### WHAT NEEDS TO BE DONE
Please write out all the data that follows exactly, without the pictures.

───── DATA EXCERPT ─────

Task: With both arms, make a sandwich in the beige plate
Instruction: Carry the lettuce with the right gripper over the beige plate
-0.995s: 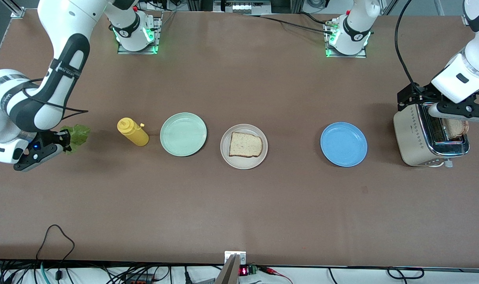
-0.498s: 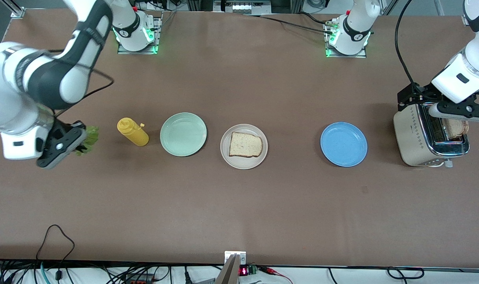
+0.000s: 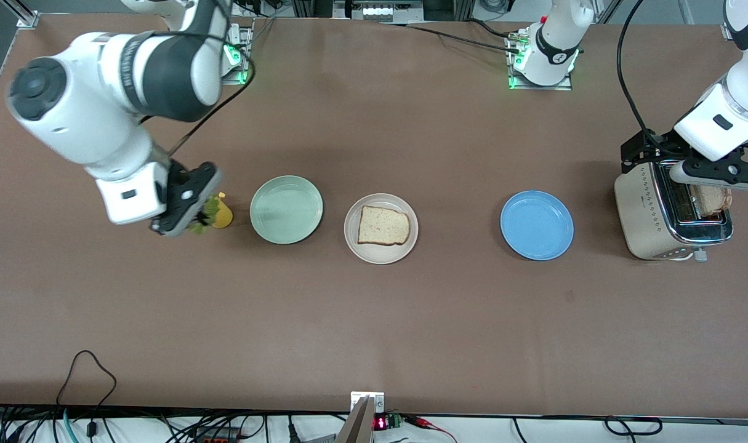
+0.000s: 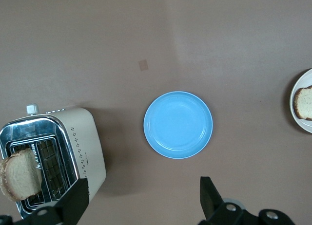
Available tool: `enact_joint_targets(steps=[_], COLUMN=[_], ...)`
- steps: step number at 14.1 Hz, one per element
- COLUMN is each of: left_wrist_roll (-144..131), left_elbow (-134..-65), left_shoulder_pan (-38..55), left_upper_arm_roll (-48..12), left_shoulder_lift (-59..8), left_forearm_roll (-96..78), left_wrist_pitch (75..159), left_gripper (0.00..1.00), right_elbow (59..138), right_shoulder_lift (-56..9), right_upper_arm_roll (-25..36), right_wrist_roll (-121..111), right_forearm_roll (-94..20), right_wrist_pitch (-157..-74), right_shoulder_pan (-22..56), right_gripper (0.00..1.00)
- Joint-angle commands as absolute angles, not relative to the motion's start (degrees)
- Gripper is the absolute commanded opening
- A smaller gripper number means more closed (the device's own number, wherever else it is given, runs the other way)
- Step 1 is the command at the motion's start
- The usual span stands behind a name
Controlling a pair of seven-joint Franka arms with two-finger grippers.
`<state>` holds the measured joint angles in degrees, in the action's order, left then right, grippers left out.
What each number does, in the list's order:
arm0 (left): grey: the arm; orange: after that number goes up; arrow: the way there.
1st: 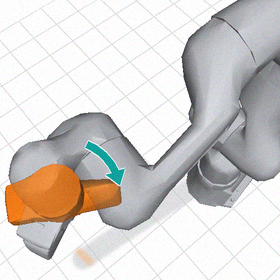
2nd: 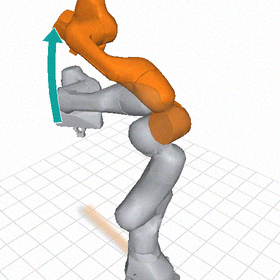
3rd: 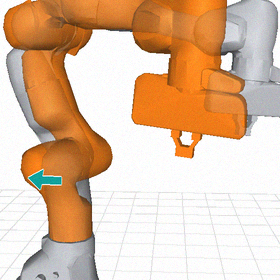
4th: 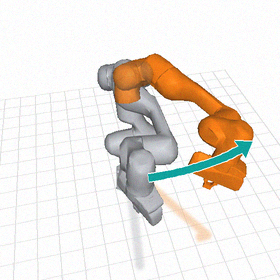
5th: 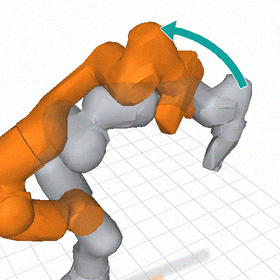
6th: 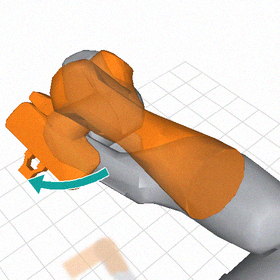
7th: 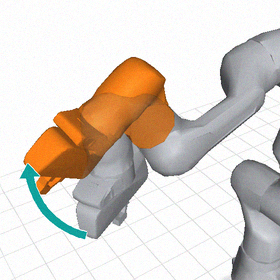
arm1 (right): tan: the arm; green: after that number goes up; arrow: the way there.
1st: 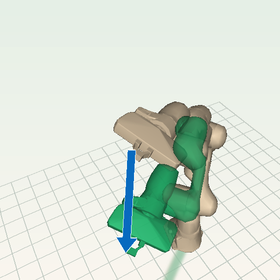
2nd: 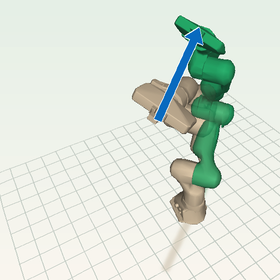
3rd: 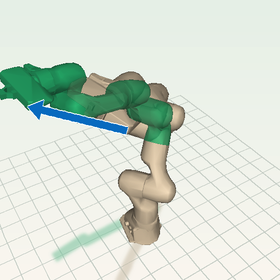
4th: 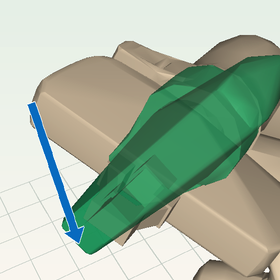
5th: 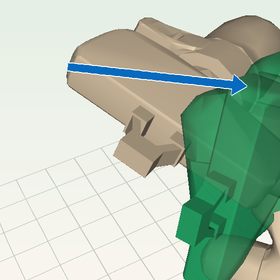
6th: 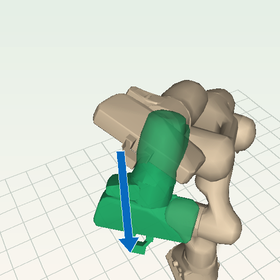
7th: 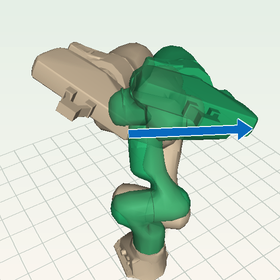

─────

### RESULT OF THIS TASK
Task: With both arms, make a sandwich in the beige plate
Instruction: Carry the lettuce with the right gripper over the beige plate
-0.995s: 
-0.498s: 
+0.000s: 
+0.000s: 
Available tool: `enact_joint_targets(steps=[_], COLUMN=[_], ...)`
- steps: step number at 14.1 Hz, one per element
- COLUMN is each of: left_wrist_roll (-144..131), left_elbow (-134..-65), left_shoulder_pan (-38..55), left_upper_arm_roll (-48..12), left_shoulder_lift (-59..8), left_forearm_roll (-96..78), left_wrist_pitch (75..159), left_gripper (0.00..1.00), right_elbow (59..138), right_shoulder_lift (-56..9), right_upper_arm_roll (-25..36), right_wrist_roll (-121..111), right_forearm_roll (-94..20), right_wrist_pitch (-157..-74), right_shoulder_pan (-22..56), right_gripper (0.00..1.00)
- Joint-angle commands as absolute angles, not relative to the motion's start (degrees)
- Gripper is the absolute commanded opening
- A smaller gripper number means more closed (the device's own number, wherever else it is given, runs the other way)
- Step 1 is the command at the motion's start
- The usual span stands behind a name
Controlling a pair of seven-joint Franka arms with two-finger grippers.
`<state>` holds the measured joint angles in degrees, in the action's order, left then right, grippers left out.
What each number does, in the list's order:
arm0 (left): grey: the arm; orange: after that number goes up; arrow: the way there.
1st: 
2nd: 
3rd: 
4th: 
5th: 
6th: 
7th: 
arm1 (right): tan: the arm; green: after that number goes up; arrow: the way there.
1st: 
2nd: 
3rd: 
4th: 
5th: 
6th: 
7th: 

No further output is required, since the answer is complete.